PSTAT 234 (Fall 2025)

Sang-Yun Oh

University of California, Santa Barbara

Example Optimization Problem: Internet Ads

Problem formulation for Internet Ads

Suppose we are an advertising agency and want to optimize ad scheduling over \(T\) time slots.

Ads/advertisers: \(a=1, \ldots, A\) (total of \(A\) ads)
Timeslots: \(t=1, \ldots, T\) (up to \(T\) time slots)
Site visitors: \(v_t\) in time slot \(t\)
Ads displayed: \(d_{at} \geq 0\) is ad \(a\) displayed in period \(t\).

Our constraints are

At most \(v_t\) displays: \(\sum_a d_{at} \leq v_t\)
At least \(c_a\) displays: \(\sum_t d_{at} \geq c_a\) (by contract).
Our goal is to choose \(d_{at}\).

Clicks and revenue

Number of clicks: \(k_{at}\) on ad \(a\) in period \(t\).
Click model: \(k_{at} = p_{at}d_{at}\), where
Click probability: \(p_{at} \in [0,1]\) is for ad \(a\) in time \(t\).
Ad revenue: \(s_a\) from ad \(a\), where one click pays \(r_a\), up to budget \(b_a\).
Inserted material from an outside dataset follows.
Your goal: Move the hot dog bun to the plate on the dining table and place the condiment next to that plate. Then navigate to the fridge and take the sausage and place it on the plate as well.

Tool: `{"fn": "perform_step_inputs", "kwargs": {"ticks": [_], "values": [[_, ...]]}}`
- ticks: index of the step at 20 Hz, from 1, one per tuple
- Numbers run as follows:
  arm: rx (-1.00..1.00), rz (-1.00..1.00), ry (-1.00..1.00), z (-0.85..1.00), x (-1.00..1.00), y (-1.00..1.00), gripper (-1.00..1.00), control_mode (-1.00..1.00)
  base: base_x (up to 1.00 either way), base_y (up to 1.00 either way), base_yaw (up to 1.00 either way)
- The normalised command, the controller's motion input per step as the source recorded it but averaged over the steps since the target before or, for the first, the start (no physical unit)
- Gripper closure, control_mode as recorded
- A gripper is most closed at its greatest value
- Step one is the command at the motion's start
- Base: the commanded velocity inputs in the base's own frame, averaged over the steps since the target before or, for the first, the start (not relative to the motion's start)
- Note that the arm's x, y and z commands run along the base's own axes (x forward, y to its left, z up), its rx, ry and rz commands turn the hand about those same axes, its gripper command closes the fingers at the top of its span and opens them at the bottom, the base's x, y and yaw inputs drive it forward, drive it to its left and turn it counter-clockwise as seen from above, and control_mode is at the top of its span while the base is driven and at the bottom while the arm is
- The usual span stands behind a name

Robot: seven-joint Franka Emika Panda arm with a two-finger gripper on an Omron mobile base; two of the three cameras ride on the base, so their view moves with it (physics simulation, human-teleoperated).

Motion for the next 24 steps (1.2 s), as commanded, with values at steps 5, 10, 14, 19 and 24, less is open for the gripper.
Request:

\[ s_a = \min \left\{ r_a \sum_t k_{at}, b_a\right\}, \]

What do we want to optimize?
What shape is \(s_a\) as a function of \(d_{at}\)?

Ad optimization

We choose displays \(d_{at}\) to maximize revenue, i.e., we solve

\[ \begin{array}{ll} \operatorname{maximize}_{d_{at}} & \sum_a s_a \\ \mbox{subject to} & d_{at} \geq 0 \quad \text{(non-negative displays)} \\ & \sum_a d_{at} \leq v_t \quad \text{(limited visitors to site)} \\ & \sum_t d_{at} \geq c_a \quad \text{(contractual obligations)} \end{array} \]

. . .

Formulating as matrices, we have

Notation	Definition
\(D = (d_{at}) \in \mathbb{R}^{A \times T}\)	Displays for all ads over time
\(v = (v_t) \in \mathbb{R}^T\)	Visitors over time
\(c = (c_a) \in \mathbb{R}^A\)	Contracted impressions for ads
\(r = (r_a) \in \mathbb{R}^A\)	Revenue per click for ads
\(b = (b_a) \in \mathbb{R}^A\)	Budget for ads
\(P = (p_{at}) \in \mathbb{R}^{A \times T}\)	Probability of click for ads

Generate synthetic data

Generate synthetic data for ad optimization problem:

Code

import numpy as np

np.random.seed(30)
A = 5  # Number of ads
T = 24  # Number of time slots
SCALE = 10000

# Budget for ads: b_a
b = np.random.lognormal(mean=8, size=(A,)) + 10000
b = 1000 * np.round(b / 1000)

# Probability of click: p_{at} ∈ R^{AxT}
P = 0.05 * np.random.uniform(size=(A, T))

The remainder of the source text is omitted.